Del Favero Marta, Mazzantini Elisa, Briani Federica, Zangrossi Sandro, Tortora Paolo, Dehò Gianni
Dipartimento di Biotecnologie e Bioscienze, Università degli Studi di Milano-Bicocca, 20126 Milan, Italy.
Dipartimento di Scienze Biomolecolari e Biotecnologie, Università degli Studi di Milano, 20133 Milan, Italy.
J Biol Chem. 2008 Oct 10;283(41):27355-27359. doi: 10.1074/jbc.C800113200. Epub 2008 Jul 23.
Polynucleotide phosphorylase (PNPase), an enzyme conserved in bacteria and eukaryotic organelles, processively catalyzes the phosphorolysis of RNA, releasing nucleotide diphosphates, and the reverse polymerization reaction. In Escherichia coli, both reactions are implicated in RNA decay, as addition of either poly(A) or heteropolymeric tails targets RNA to degradation. PNPase may also be associated with the RNA degradosome, a heteromultimeric protein machine that can degrade highly structured RNA. Here, we report that ATP binds to PNPase and allosterically inhibits both its phosphorolytic and polymerization activities. Our data suggest that PNPase-dependent RNA tailing and degradation occur mainly at low ATP concentrations, whereas other enzymes may play a more significant role at high energy charge. These findings connect RNA turnover with the energy charge of the cell and highlight unforeseen metabolic roles of PNPase.

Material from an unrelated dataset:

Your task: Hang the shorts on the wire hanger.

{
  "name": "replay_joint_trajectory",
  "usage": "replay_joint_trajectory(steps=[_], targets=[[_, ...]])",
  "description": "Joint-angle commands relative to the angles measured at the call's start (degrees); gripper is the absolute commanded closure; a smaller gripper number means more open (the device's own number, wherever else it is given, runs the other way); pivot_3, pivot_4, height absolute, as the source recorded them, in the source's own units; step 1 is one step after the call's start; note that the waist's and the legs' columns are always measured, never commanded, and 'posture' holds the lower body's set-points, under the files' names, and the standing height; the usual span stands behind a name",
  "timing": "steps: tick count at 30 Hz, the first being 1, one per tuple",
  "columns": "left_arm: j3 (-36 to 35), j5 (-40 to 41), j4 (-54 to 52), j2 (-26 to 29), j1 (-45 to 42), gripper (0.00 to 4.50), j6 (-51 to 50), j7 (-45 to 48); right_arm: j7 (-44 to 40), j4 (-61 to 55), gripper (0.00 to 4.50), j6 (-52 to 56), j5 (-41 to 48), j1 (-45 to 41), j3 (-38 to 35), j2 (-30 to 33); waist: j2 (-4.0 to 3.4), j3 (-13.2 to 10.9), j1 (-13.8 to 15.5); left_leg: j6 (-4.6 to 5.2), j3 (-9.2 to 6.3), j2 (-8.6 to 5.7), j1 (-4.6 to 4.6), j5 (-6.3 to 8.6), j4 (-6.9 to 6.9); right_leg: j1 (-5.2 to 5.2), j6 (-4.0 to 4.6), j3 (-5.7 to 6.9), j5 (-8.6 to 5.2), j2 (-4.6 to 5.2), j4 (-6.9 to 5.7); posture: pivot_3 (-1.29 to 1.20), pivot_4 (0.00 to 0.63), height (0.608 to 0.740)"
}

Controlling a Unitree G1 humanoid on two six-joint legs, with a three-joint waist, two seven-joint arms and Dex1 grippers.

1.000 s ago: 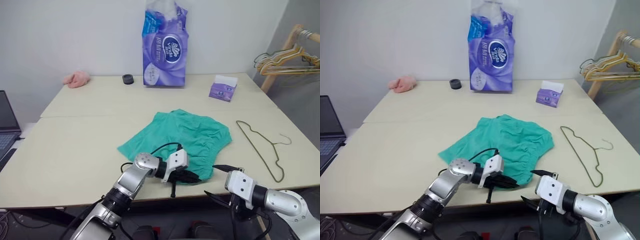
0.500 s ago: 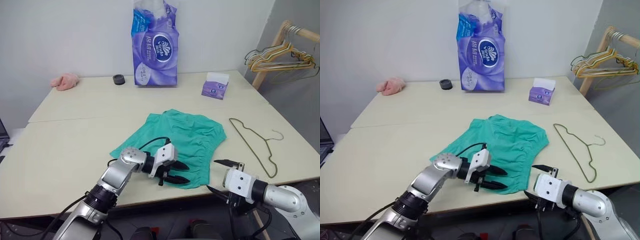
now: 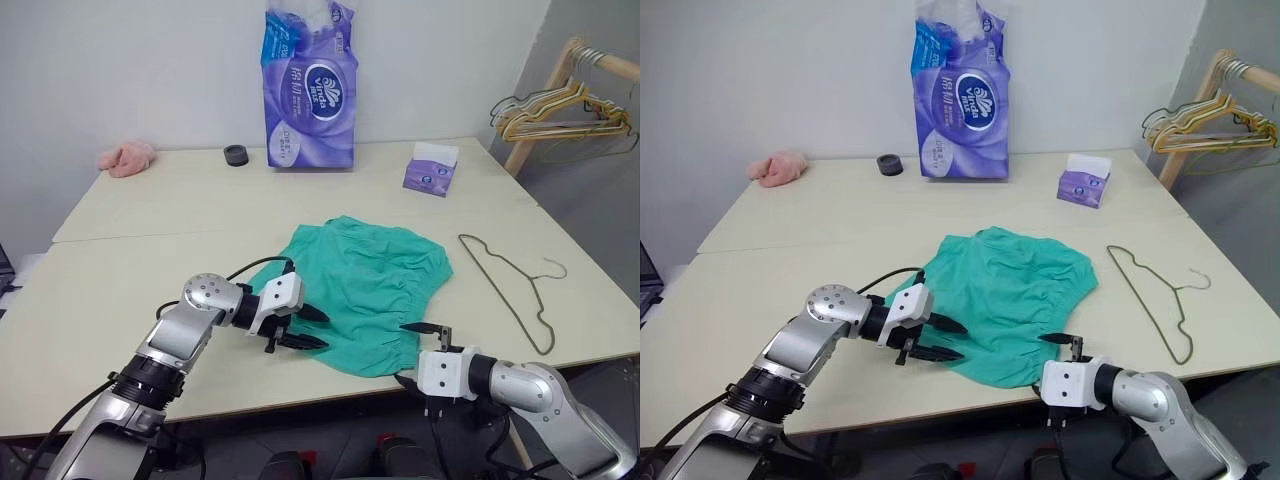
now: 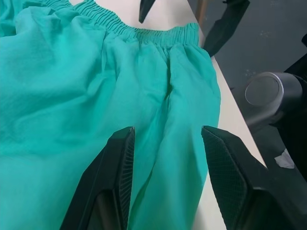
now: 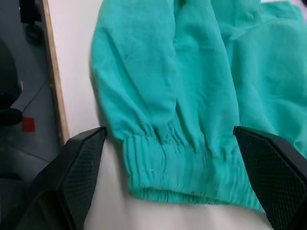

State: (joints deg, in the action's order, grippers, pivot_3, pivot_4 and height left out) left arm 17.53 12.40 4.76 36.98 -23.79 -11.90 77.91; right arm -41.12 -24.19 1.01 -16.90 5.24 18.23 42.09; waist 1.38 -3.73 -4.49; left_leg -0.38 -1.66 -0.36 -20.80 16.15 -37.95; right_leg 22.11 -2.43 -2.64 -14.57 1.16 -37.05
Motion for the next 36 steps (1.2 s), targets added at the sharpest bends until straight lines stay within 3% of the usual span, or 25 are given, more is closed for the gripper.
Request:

多核苷酸磷酸化酶(PNPase)是一种在细菌和真核细胞器中保守的酶,它持续催化RNA的磷酸解反应,释放出二磷酸核苷酸,并催化反向聚合反应。在大肠杆菌中,这两种反应都与RNA降解有关,因为添加聚(A)或异聚尾巴都会使RNA靶向降解。PNPase也可能与RNA降解体相关,RNA降解体是一种异源多聚体蛋白机器,能够降解高度结构化的RNA。在此,我们报告ATP与PNPase结合并变构抑制其磷酸解和聚合活性。我们的数据表明,依赖PNPase的RNA加尾和降解主要发生在低ATP浓度下,而在高能电荷状态下其他酶可能发挥更重要的作用。这些发现将RNA周转与细胞的能量电荷联系起来,并突出了PNPase不可预见的代谢作用。